“Reminder - System Change - Training - Evaluation – Institutional Safety Culture are five strategies for sustainable hand hygiene which helps decrease rates of infection rate in patients and healthcare workers. You need to keep them in mind because hand hygiene is the starting point of good health.” Asst. Prof. Kumthorn Malathum, Head of Infectious Disease Unit, Faculty of Medicine, Ramathibodi Hospital
Hand Hygiene Audit Training was held at Ramathibodi Hospital on 8-9 August, 2019 and saw the participation of 54 healthcare workers including doctors and nurses from 26 hospitals nationwide. The training aims to increase the capacity of healthcare workers in hand hygiene to prevent and control infections in patients and workers and to encourage compliance with the hand hygiene audit in pilot hospitals, thus improving quality of care and making for safer health services.
The Hand Hygiene Audit training features both lectures and practical exercises. The content covers; 1) sustainable hand hygiene programme; 2) ‘5 moments for hand hygiene’ concept; 3) hand hygiene audit observation method and role play; 4) hand hygiene application; and 5) hand hygiene programme designed for use by the participating hospitals.
The highlight of the training was the observation and monitoring of the 5 moments for hand hygiene 1) before touching a patient; 2) before clean/aseptic procedures; 3) after risk of exposure to body fluids; 4) after touching a patient; and 5) after touching a patient’s surroundings. It is crucial that healthcare workers memorize and comply with these 5 moments for hand hygiene because they help prevent infection and the spread of communicable diseases in the hospital. Participants also practised the observation and monitoring of the 5 moments through role play activities.
“Just 15 seconds of proper hand hygiene can help reduce 90% of germs. Therefore, awareness of proper hand hygiene is very important, and it should start from us because we are healthcare workers.”
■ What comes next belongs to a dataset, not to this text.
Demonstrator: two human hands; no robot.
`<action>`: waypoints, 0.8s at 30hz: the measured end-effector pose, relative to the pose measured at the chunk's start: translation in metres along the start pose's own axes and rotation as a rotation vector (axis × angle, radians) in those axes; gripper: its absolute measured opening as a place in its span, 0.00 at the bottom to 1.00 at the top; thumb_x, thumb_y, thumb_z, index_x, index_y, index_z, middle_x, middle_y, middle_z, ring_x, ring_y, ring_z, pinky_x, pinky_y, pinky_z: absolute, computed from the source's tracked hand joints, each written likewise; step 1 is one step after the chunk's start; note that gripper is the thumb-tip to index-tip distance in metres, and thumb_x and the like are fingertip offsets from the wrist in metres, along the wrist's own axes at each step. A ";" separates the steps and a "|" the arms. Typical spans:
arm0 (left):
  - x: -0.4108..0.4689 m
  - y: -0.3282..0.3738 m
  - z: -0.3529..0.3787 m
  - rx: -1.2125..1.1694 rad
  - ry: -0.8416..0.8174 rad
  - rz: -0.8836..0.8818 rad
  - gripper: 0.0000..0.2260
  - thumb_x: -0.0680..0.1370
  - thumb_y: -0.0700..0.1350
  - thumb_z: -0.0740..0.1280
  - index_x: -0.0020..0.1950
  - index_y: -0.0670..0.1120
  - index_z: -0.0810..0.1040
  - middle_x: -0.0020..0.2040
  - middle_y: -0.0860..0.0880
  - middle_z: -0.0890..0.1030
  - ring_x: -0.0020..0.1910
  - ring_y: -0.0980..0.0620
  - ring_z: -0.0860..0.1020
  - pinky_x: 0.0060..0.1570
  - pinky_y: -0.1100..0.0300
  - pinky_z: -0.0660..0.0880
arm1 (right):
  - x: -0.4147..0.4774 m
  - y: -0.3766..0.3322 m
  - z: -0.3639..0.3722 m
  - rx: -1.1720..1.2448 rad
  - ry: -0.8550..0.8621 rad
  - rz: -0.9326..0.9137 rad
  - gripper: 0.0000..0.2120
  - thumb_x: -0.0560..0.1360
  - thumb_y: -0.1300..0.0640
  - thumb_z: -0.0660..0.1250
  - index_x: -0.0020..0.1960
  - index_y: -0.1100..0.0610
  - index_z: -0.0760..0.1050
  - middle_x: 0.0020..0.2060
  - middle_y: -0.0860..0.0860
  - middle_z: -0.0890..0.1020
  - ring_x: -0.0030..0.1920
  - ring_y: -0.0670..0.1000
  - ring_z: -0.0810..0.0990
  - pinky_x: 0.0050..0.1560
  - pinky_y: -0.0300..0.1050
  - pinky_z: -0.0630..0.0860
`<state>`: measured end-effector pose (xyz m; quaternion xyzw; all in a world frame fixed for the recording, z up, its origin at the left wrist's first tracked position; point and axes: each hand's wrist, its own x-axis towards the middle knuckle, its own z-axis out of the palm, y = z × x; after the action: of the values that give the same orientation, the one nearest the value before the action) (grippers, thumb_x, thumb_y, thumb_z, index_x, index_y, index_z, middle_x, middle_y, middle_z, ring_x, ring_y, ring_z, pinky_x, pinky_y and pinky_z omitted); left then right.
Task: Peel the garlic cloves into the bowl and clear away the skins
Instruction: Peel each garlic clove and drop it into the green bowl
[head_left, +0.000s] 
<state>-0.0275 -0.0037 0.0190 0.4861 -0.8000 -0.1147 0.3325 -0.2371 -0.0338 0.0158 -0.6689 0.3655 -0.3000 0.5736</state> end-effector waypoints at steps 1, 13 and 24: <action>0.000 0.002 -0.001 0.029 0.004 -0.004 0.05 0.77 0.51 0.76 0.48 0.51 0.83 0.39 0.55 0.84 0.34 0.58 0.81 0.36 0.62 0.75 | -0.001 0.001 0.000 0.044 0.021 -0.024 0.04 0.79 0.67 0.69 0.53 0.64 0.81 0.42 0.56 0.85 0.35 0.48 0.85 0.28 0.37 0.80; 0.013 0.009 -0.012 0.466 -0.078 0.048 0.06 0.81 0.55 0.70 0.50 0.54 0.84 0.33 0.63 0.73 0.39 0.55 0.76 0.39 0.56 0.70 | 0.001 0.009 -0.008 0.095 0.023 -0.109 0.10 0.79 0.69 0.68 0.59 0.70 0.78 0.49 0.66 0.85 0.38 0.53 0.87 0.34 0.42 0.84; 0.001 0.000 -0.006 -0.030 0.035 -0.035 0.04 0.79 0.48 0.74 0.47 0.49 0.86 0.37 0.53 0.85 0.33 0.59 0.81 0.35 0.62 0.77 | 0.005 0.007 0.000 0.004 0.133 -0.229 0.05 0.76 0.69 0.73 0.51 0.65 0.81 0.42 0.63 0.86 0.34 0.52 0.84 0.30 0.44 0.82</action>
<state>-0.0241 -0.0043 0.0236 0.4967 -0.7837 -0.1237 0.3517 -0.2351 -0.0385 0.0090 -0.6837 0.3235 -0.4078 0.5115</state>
To ensure an effective hand hygiene programme, each hospital should set up a hand hygiene subcommittee to define measures for hand hygiene practice and allocate a budget for hand hygiene tools, for example the installation of automatic alcohol gel dispensers in every corner of the hospital so that these are accessible to both patients and healthcare workers. The monitoring and evaluation of hand hygiene also needs to be put in place and continually performed.
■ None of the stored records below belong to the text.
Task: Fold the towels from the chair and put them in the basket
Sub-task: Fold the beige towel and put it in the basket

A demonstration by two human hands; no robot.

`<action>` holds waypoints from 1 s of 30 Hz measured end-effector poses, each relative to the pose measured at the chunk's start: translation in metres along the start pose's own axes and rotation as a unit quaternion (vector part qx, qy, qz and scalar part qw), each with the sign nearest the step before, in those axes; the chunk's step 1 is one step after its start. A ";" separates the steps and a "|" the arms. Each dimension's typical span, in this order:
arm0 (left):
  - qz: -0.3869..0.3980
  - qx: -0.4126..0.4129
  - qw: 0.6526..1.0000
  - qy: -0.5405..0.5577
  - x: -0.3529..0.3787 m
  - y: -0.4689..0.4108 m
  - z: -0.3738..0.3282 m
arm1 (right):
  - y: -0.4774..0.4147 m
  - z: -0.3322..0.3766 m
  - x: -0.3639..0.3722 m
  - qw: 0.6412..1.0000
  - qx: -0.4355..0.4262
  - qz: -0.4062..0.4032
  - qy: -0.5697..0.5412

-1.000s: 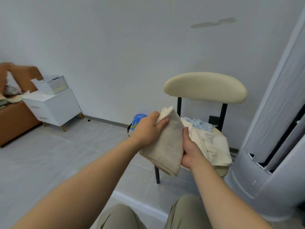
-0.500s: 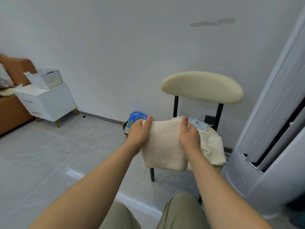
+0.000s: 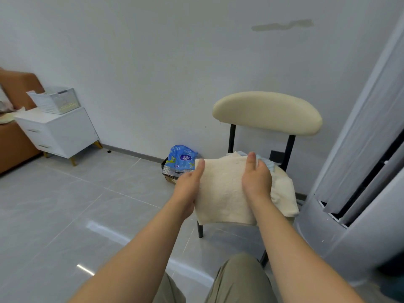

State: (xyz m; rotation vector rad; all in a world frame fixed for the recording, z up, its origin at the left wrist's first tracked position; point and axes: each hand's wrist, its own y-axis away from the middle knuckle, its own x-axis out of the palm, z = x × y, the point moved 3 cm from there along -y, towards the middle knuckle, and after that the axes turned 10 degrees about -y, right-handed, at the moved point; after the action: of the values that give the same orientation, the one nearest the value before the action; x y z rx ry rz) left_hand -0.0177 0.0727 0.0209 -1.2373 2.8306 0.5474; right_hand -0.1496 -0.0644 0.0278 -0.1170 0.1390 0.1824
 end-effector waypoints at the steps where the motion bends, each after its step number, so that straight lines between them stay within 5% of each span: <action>1: 0.010 -0.005 1.000 -0.022 0.002 0.003 0.006 | -0.001 -0.001 0.000 1.000 0.005 -0.002 -0.008; 5: -0.072 0.037 0.986 -0.145 0.001 0.004 0.024 | 0.001 -0.009 0.002 0.995 0.086 0.027 -0.040; 9: -0.154 0.041 0.976 -0.150 -0.008 -0.002 0.024 | 0.014 -0.037 0.009 0.940 0.271 0.141 -0.152; 13: -0.163 0.080 0.962 -0.204 -0.007 0.004 0.022 | 0.029 -0.044 0.006 0.969 0.185 0.156 0.050; 18: -0.178 0.102 0.931 -0.302 -0.004 0.015 0.029 | 0.041 -0.035 0.003 0.981 0.063 0.096 0.155; 21: -0.165 0.126 0.948 -0.240 -0.008 0.016 0.026 | 0.044 -0.035 -0.004 0.988 0.016 0.071 0.136; 30: -0.127 0.048 0.974 -0.181 -0.017 -0.013 0.041 | 0.032 -0.040 0.007 0.987 0.051 0.121 0.089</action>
State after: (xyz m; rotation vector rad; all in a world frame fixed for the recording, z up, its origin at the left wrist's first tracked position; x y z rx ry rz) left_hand -0.0022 0.0897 -0.0196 -1.2999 2.3314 0.5523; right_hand -0.1538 -0.0366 -0.0157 -0.0134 0.3398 0.4068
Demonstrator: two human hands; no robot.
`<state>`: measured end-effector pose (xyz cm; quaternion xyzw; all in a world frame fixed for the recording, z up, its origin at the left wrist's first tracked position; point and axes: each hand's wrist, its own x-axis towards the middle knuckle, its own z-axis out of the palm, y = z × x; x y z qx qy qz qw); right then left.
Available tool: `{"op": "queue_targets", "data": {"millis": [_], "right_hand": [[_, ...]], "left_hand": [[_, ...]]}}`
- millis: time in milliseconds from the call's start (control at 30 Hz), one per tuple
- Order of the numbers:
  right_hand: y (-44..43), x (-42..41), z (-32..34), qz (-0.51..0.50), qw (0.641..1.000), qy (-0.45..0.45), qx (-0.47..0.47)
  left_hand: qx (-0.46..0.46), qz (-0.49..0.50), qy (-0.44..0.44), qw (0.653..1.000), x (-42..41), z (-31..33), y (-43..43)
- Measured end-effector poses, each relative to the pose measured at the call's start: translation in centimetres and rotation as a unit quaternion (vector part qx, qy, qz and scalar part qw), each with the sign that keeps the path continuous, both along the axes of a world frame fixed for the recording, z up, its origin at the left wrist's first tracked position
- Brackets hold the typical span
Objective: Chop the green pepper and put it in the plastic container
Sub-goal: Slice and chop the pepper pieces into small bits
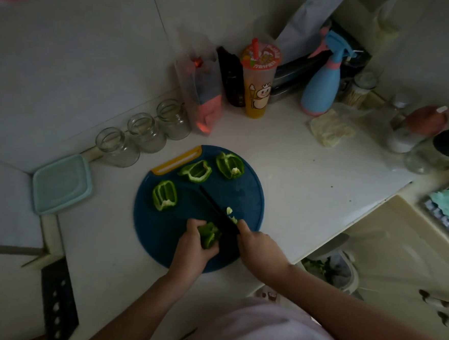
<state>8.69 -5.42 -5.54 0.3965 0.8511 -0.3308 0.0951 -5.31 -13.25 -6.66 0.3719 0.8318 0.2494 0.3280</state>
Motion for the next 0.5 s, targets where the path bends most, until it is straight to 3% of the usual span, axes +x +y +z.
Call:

“Piloting hygiene and safety as a guideline for practice will make us feel familiar with it, and familiarity will lead to a safety culture in the hospital.” Asst. Prof. Kumthorn told participants.
The Hand Hygiene Audit training is one of the activities implemented under the “Improving Occupational Safety, Health of Healthcare Workers, and Patients in Public Hospitals in Thailand” project, which is financially supported by the German Federal Ministry of Economic Cooperation and Development (BMZ) and B.Braun Thailand Ltd. and managed by GIZ Thailand.